I made the move from my beloved country house to a much more suited to ageing in place house in ‘town.’ While the new house had what I needed I was a bit skeptical that I would really appreciate it. I was pleasantly surprised to find new things to value in my new setting. I wish the same for you.
I have read this post several times, shared it with my husband and each time the tears come unbidden.You have found just the right words one again. We, too, face decisions on how we want to use the time we might have left. It’s made even more urgent and poignant by the loss of my husband’s mother at the age of 94 and the efforts to close the book of her life on this planet. I will continue to lurk in the blogosphere/Facebook shadows (I had been a regular commenter years ago) as you move down this lane. And, in the small world department, I have a friend and former co-worker who lives near your community.

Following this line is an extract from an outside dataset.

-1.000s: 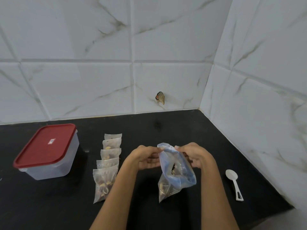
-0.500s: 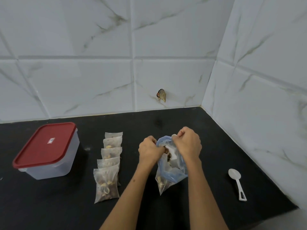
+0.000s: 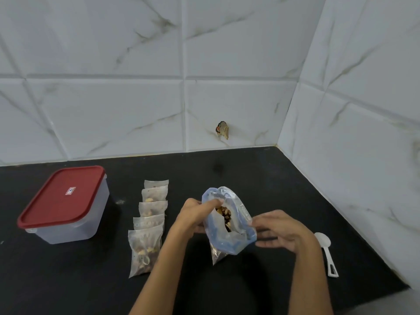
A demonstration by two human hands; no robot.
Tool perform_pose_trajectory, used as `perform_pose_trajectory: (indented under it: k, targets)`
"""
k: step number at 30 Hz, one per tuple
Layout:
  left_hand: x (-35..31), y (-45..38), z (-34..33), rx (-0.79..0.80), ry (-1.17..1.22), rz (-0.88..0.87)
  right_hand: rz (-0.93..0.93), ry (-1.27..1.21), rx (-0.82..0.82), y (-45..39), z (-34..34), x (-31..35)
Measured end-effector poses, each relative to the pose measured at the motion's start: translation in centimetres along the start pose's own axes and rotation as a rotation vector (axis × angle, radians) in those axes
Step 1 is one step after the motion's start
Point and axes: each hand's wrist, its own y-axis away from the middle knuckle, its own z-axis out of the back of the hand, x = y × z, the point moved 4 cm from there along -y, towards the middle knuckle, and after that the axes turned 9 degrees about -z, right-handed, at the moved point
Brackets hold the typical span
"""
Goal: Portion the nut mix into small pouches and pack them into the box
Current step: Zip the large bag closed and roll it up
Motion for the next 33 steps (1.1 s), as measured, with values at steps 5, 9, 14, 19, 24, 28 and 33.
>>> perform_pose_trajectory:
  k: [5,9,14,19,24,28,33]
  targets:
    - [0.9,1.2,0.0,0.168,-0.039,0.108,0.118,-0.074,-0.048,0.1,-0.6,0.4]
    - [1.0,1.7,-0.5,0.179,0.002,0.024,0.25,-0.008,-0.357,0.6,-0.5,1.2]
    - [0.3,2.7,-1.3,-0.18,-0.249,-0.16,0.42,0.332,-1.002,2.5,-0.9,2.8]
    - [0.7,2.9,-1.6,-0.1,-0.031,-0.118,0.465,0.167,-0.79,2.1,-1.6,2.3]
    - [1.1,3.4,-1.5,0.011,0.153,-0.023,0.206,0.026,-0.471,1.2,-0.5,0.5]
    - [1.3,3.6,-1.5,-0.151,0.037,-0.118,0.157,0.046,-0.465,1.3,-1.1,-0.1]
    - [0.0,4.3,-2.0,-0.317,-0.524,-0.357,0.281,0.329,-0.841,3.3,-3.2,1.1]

I was surprised to see the link to your place on her Facebook feed.
Thanks all for your supportive and kind words. I think at times about the story of this transition becoming a larger collection, not unlike Slow Road Home. But I have “book 3” already to bundle and be seen by more eyes while I have the capacity to do that. We hope and despair in fits and starts. And I write in the same pattern. And by the way, Jane, my mom is 94. We still have days together, but never know how many, so each is precious in this so-called “third age.”